Pure list merge sort
    Stable and fast -- O(n lg n) worst-case, and possibly O(n), depending
    upon the input list (see discussion above).


Algorithm     Stable?  Worst case  Average case  In-place
------------------------------------------------------
Vector insert Yes      O(n^2)      O(n^2)        Yes
Vector quick  No       O(n^2)      O(n lg n)     Yes
Vector heap   No       O(n lg n)   O(n lg n)     Yes
Vector merge  Yes      O(n lg n)   O(n lg n)     No
List merge    Yes      O(n lg n)   O(n lg n)     Either


-------------------------------------------------------------------------------
* Porting and optimisation
--------------------------
This package should be trivial to port.

This code is tightly bummed, as far as I can go in portable Scheme.
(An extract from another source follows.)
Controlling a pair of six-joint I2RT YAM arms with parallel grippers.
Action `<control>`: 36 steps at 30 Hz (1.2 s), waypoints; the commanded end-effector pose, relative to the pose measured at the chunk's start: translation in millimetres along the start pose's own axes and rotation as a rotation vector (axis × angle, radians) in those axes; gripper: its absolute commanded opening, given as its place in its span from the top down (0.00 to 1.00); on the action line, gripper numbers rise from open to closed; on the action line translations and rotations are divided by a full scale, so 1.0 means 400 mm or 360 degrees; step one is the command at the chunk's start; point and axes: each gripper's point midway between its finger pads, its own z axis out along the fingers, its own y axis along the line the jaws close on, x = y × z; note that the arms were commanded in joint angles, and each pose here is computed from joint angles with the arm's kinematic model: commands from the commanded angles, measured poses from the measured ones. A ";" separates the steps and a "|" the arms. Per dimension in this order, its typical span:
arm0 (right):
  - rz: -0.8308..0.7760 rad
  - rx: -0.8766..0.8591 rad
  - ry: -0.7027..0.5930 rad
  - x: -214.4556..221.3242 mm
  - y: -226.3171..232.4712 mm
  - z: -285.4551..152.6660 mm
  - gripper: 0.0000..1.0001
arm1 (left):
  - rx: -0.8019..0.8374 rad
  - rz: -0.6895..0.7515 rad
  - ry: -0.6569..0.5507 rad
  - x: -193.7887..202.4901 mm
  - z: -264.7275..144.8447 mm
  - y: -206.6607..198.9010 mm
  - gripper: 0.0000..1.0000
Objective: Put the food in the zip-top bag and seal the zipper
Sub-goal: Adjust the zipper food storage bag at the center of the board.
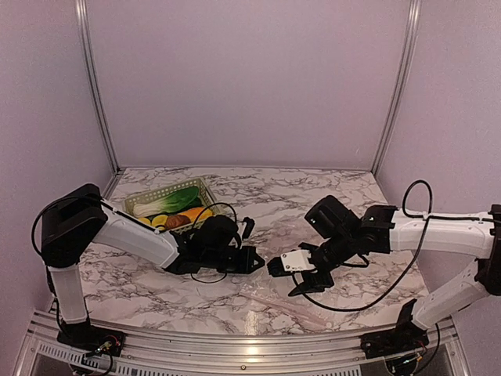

You could speed up the vector code a lot by error-checking the procedure
parameters and then shifting over to fixnum-specific arithmetic and dangerous
vector-indexing and vector-setting primitives. The comments in the code
indicate where the initial error checks would have to be added. There are
several (QUOTIENT N 2)'s that could be changed to a fixnum right-shift, as
well, in both the list and vector code (SRFI 33 provides such an operator).
The code is designed to enable this -- each file usually exports one or two
"safe" procedures that end up calling an internal "dangerous" primitive. The
little exported cover procedures are where you move the error checks.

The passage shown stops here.